A Day in the Life: Working on a Deadline by Jeanette Hewitt
My writing life has taken a new turn. After spending the last year in the company of crime fiction writers, attending events, meetings, launches and festivals, it’s time to get serious.
Although I’ve got two novels already published, and have completed another one, none of these three fall completely into the crime fiction category. In August of this year I decided that I needed to write that crime novel. I’ve had ‘the idea’ for a long while, working off the tag line; Chernobyl, 2015. With no law enforcement willing to go into the exclusion zone, a spate of murders are going almost unnoticed… Enter, Exclusion Zone, my forth novel, but my debut crime fiction one and my first writing as J.M Hewitt.

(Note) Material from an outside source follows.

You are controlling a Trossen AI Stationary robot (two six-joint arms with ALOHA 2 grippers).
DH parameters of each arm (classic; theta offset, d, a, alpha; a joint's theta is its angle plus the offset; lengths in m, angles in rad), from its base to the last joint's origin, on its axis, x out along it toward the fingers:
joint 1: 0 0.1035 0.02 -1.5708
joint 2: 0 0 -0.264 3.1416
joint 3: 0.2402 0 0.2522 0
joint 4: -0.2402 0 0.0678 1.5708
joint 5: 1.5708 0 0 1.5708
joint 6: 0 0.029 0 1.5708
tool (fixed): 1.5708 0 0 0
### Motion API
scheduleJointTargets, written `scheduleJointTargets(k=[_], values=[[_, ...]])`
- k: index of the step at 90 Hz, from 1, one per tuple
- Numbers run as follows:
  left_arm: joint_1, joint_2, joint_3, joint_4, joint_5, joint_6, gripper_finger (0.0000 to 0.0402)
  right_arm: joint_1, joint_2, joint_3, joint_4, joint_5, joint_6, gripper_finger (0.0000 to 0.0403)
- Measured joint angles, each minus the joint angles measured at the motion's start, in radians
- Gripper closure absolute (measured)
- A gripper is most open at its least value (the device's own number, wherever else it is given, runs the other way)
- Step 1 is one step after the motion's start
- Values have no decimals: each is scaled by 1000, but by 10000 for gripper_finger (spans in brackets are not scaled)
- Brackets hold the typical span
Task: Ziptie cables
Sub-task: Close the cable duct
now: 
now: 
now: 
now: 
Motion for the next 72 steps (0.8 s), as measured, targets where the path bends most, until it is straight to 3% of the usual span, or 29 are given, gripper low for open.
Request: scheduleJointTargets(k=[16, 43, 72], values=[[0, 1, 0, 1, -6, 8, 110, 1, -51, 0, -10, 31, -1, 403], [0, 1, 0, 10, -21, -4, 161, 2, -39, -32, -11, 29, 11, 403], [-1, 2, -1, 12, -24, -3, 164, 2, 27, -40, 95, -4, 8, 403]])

And as I wrote I realised that next April is the thirtieth anniversary of the 1986 Chernobyl nuclear disaster and for maximum impact, I need my novel to be released around that time. And if I stand any chance of this I need for my manuscript to be completed by Christmas. That’s this Christmas!
So in August I began, working out that to write an 80,000 word novel I need to write about 16000 words a month, which is around 4000 a week. That’s only 571 words a day! So how come we are now in November, and I’ve written 40,000, when I should almost be on the last leg of the writing journey? Could it be that I’ve spent too much time working out ‘words per week’ on my calculator and not enough actually writing?
Although I won’t beat myself up too much, 40,000 words in three months isn’t too shabby and I’m actually really proud. Considering that I also took part in the Future Learn Forensic Course for six of those weeks, and successfully passed it too.
Because I know where Exclusion Zone is heading, I’ve taken the unusual step of sending it out into the world before it is completed. Normally this would be a big no-no, but I’m really pleased to report that I’m in tentative, but regular talks with an editor. Just yesterday I also received an email from another editor asking to see more of Exclusion Zone.
It is correspondence like this that spurs me on, so I am writing every day. Like many authors, I work a day job too, but my notebook goes everywhere I do, as you never know when you’re going to get a great idea and if it is not written down, it usually gets forgotten. I also write using One Drive, a ‘cloud’ server that you can access from any device. This means that I can access my manuscript from my laptop, my iPad, my iPhone or any computer connected to the internet. Even if I am somewhere with no Wi-Fi, like a plane, I can still continue writing my novel on One Drive and it will automatically upload and save later, when I’m in a Wi-Fi zone. Using One Drive, (other Cloud servers are available!) means if I find myself with ten minutes to spare, or in a lull at work, I can bash out a few hundred words on my iPhone because as they say, every little helps.
I also listen to other authors and their tips and tricks. It was SJI Holliday who gave me the idea of writing on my iPhone, although she used a BlackBerry. I know that Alex Marwood found that handwriting some parts of her manuscripts were extremely useful, something that I am yet to try but am not averse to. A lady from my local writing group, Felixstowe Scribblers, said she has found changing the font when reading through your work makes a difference in picking up errors or mistakes, as you have to look a little harder at a typeface that is not your usual one.
A big boost for me, and my personal favourite, has been designing a cover for Exclusion Zone and keeping it on the page as I bash away at the keyboard. The house in the cover is an actual building in Pripyat, Chernobyl. It’s haunting, chilling and with the overgrown surrounding forest, it is a constant reminder of the type of atmosphere that I want my book to convey. In its way, it is almost as helpful as a synopsis or tagline. It pulls me back when I get over enthusiastic and my story spins off out of control. Its grounding.
That is pretty much how A Day in the Life of me goes at the moment. And if you’ll excuse me, I must take my leave. After all, I’ve got another 40,000 words to write…
Jeanette Hewitt has two published novels, Freedom First Peace Later and Worlds Apart. Her short story won silver award in the author v author National Literary Trust competition in 2008. An as yet unpublished novel, The Intelligence of Ravens, was long-listed for the Retreat West Prize and won the BritCrime Pitch competition in 2015.